◆ ASSIGNMENT ◆
Search the records below for "lens" and copy every line it turns up in.
============
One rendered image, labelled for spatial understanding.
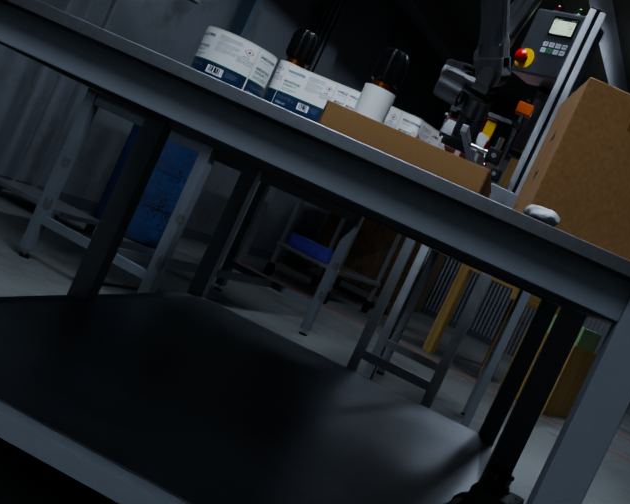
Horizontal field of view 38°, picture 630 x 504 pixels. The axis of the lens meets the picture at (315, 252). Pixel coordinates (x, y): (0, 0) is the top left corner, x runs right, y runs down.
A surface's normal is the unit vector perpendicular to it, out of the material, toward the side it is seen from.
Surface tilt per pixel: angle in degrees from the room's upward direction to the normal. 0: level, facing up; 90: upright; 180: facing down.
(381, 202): 90
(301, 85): 90
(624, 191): 90
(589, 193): 90
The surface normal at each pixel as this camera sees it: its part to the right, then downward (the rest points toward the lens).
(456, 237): -0.19, -0.04
============
◆ SOLUTION FOR THIS TASK ◆
Horizontal field of view 38°, picture 630 x 504 pixels. The axis of the lens meets the picture at (315, 252). Pixel coordinates (x, y): (0, 0) is the top left corner, x runs right, y runs down.
The surface normal at each pixel as this camera sees it: its part to the right, then downward (the rest points toward the lens).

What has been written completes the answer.